Los hechos ocurrieron el viernes pasado, 17 de octubre. A las 6,30 de la tarde, un empresario vasco de mediana edad afincado en Madrid desde hace años, en compañía de su mujer y uno de sus hijos, de compras por la calle Jorge Juan de Madrid, se disponía a entrar en una pequeña zapatería que se encuentra situada frente a “El Paraguas”, Jorge Juan esquina Lagasca, uno de los mejores restaurantes de Madrid y también, lógicamente, uno de los más caros.
Nada digno de mención hubiera ocurrido de no haber sido porque en ese mismo instante nuestro hombre casi se dio de bruces con el juez Baltasar Garzón, que a esa hora, 6,30 de la tarde, salía –orondo, colorado, bien cebado- de “El Paraguas” rodeado de una nube de guardaespaldas. “Y todavía no sé muy bien qué fue lo que me impulsó a dirigirme a él, porque soy más bien tímido y poco dado al conflicto, pero el caso es que, sin pensarlo mucho, con todo el respeto y tratándole de usted, le abordé para decirle que me parecía una pena que estuviera dedicando su tiempo a desenterrar los muertos de la guerra civil habiendo tantas cosas que hacer en este país y en la propia Justicia, con millones de procedimientos atascados, y que además esa era una forma de volver a enfrentar a los españoles justo cuando menos lo necesitamos”.

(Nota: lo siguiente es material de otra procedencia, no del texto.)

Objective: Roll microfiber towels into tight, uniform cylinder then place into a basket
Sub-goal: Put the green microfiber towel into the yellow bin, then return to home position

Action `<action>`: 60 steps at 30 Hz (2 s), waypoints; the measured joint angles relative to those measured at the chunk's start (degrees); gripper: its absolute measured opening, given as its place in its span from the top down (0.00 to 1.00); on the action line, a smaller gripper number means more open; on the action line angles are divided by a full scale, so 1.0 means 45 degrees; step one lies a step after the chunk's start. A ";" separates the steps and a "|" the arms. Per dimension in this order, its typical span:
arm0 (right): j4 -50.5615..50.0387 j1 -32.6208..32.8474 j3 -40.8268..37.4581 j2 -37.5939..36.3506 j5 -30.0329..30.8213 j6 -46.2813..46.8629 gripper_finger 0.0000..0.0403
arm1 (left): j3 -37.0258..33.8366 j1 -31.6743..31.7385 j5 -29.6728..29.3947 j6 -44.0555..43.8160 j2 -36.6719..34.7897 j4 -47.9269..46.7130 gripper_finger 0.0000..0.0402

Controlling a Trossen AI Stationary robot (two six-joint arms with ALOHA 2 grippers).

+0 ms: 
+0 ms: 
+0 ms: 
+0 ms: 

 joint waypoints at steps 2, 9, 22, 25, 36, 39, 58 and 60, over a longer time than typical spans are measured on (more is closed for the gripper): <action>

“No me respondió. Me dirigió una mirada cargada de desprecio, esbozó una sonrisa, y se encaminó a su coche, que le esperaba con las puertas abiertas”. ¿Fin de la presente historia? Pues no, porque apenas había traspasado la familia el umbral de la zapatería, dispuesto nuestro hombre a comprarle a su hijo un par de zapatos que le habían gustado, cuando tres bigardos, “tres tipos que resultaron ser miembros de la escolta del señor juez”, hicieron acto de presencia en la tienda, con cara de pocos amigos. El empresario, que aquel momento hablaba con un joven dependiente, se enteró de que algo raro ocurría al notar que alguien a su espalda le estaba golpeando en el hombro con reiteración.
-¡Identifíquese…!
Naturalmente nuestro hombre se negó en redondo, aludiendo a su condición de hombre libre y ciudadano cumplidor de sus obligaciones para con el Estado.
-Formamos parte de la escolta del juez Garzón, que nos ha ordenado que verifiquemos su identidad.
“Pero eran ellos los que tenían que identificarse primero y enseñarme sus placas”, prosigue el protagonista de la historia, “y así se lo dije, porque desde la zapatería me iba a ir a la comisaría más cercana a poner una denuncia”.
El episodio no estuvo exento de tensión, ya que el jefe del comando policial hizo un par de amagos de enseñar su placa que fueron vistos y no vistos. “Oiga, si no me enseña su placa correctamente, de forma que yo pueda tomar nota de su número, me tendrá usted que llevar detenido, porque no le voy a enseñar mi carné de identidad”.
Terminó por ceder. Para asombro de la tienda entera, los escoltas esgrimieron su condición de expertos en la lucha antiterrorista a la hora de justificar el abordaje de un ciudadano en plena calle, a lo que nuestro hombre replicó que él también sabía lo suyo de terrorismo. El empresario puso ayer una denuncia contra Garzón en la comisaría de Pozuelo de Alarcón, y ha dirigido un escrito de queja al CGPJ, en el que, por toda reparación, pide se obligue al juez a remitirle un tarjetón pidiéndole disculpas.
Como es fácil imaginar, la tienda –apenas 30 metros cuadrados de superficie- acabó convertida en algo parecido al camarote de los hermanos Marx. Y todo el mundo, salvo naturalmente los policías, alucinados por lo que estaban viendo. Un matrimonio que también se encontraba de compras y presenció el incidente a la puerta, no daba crédito: “Pero si este señor se ha dirigido al juez con todo el respeto... ¿es que es un delito discrepar con Garzón?” Pues parece que sí.